In order to justify its P/E ratio, Energy Action would need to produce anemic growth that's substantially trailing the market.

Retrospectively, the last year delivered an exceptional 174% gain to the company's bottom line. However, the latest three year period hasn't been as great in aggregate as it didn't manage to provide any growth at all. Therefore, it's fair to say that earnings growth has been inconsistent recently for the company.

This is in contrast to the rest of the market, which is expected to grow by 23% over the next year, materially higher than the company's recent medium-term annualised growth rates.

With this information, we can see why Energy Action is trading at a P/E lower than the market. It seems most investors are expecting to see the recent limited growth rates continue into the future and are only willing to pay a reduced amount for the stock.

What We Can Learn From Energy Action's P/E?

Shares in Energy Action are going to need a lot more upward momentum to get the company's P/E out of its slump. We'd say the price-to-earnings ratio's power isn't primarily as a valuation instrument but rather to gauge current investor sentiment and future expectations.

As we suspected, our examination of Energy Action revealed its three-year earnings trends are contributing to its low P/E, given they look worse than current market expectations.
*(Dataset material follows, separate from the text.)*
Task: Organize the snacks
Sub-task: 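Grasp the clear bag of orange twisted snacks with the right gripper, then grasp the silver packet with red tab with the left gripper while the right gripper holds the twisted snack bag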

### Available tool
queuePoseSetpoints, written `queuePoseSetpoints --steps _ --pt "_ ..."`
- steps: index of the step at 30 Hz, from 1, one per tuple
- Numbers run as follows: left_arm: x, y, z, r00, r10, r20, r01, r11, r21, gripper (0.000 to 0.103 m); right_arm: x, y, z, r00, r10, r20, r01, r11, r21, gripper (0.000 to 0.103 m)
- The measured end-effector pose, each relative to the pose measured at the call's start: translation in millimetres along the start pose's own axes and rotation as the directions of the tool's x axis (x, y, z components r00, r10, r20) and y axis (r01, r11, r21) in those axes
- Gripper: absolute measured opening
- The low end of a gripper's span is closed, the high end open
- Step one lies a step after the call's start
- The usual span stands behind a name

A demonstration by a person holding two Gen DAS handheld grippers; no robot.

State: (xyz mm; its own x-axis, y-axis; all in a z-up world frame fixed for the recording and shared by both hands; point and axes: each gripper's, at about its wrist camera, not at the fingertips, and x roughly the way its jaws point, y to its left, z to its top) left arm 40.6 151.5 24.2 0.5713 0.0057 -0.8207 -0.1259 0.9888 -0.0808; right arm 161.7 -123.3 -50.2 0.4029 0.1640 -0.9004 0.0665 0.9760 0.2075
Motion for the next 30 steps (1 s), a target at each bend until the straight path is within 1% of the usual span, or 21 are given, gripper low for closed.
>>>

Right now shareholders are accepting the low P/E as they concede future earnings probably won't provide any pleasant surprises. Unless the recent medium-term conditions improve, they will continue to form a barrier for the share price around these levels.

Having said that, be aware Energy Action is showing 3 warning signs in our investment analysis, and 1 of those shouldn't be ignored.

Of course, you might also be able to find a better stock than Energy Action. So you may wish to see this free collection of other companies that have reasonable P/E ratios and have grown earnings strongly.

Valuation is complex, but we're here to simplify it.

Discover if Energy Action might be undervalued or overvalued with our detailed analysis, featuring fair value estimates, potential risks, dividends, insider trades, and its financial condition.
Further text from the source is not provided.